Do Not Admit Too Much When Disclosing an Error to a Client

Errors are made by lawyers every day, but must every error be disclosed to the client? Some authorities opine that "whether an attorney has an obligation to disclose a mistake to a client will depend on the nature of the lawyer’s possible error or omission, whether it is possible to correct it in the pending proceeding, the extent of the harm resulting from the possible error or omission, and the likelihood that the lawyer’s conduct would be deemed unreasonable and therefore give rise to a colorable malpractice claim." (Colorado Opinion 113). When a lawyer has made a significant error that must be disclosed to the client, it is important that the lawyer not admit more than is necessary. At minimum, a lawyer must disclose that an error has occurred, and explain the consequences of the error (such as that the client’s claim is not time-barred and so the client cannot recover from that defendant). A lawyer should not, however, make any admission of liability to the client or any admission that the lawyer committed malpractice. Some states, however, require more than others. In Illinois, for example, a lawyer is not required to “volunteer information to his client that his client has a cause of action against him.” Fortune v. English, 226 Ill. 262 (1907).
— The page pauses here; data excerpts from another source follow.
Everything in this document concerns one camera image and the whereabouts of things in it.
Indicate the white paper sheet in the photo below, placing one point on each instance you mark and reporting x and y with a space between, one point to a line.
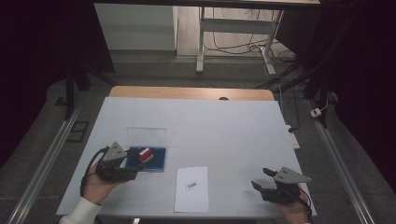
192 199

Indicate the white cabinet panel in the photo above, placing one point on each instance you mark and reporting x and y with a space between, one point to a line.
137 28

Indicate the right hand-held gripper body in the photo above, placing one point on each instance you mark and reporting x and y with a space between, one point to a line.
288 177

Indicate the white plug adapter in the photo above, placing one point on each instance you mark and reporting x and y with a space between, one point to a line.
315 112

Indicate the red and white stamp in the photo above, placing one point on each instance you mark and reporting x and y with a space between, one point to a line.
146 154

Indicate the metal floor rail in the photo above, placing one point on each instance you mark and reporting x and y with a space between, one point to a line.
341 168
43 168

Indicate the person's right hand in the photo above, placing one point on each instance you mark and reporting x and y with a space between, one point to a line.
294 213

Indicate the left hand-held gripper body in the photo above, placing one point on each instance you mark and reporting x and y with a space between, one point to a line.
114 153

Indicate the black stand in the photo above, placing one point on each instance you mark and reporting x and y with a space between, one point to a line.
319 84
70 93

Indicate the black floor socket frame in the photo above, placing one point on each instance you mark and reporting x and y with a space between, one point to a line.
77 131

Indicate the white table cover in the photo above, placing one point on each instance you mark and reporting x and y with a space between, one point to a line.
218 133

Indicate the person's left hand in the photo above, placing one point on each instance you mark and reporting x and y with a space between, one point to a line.
98 189

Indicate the white desk frame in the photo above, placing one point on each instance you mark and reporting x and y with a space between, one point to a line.
232 26

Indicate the blue ink pad case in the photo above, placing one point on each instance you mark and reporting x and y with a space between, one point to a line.
157 160
New Jersey and a few others require that the lawyer inform the client not only of the error and its consequence, but also that the client "may have a legal-malpractice claim even if notification is against the attorney's own interest.” Olds v. Donnelly, 150 N.J. 424 (N.J.,1997). Even in states such as New Jersey, it is important to note that telling a client that they might have a claim is very different from admitting to the client that you are liable to the client for legal malpractice (or under any cause of action). When disclosing a material error to a client, a prudent lawyer will determine what is required in her or his state, but never make an admission of liability for malpractice.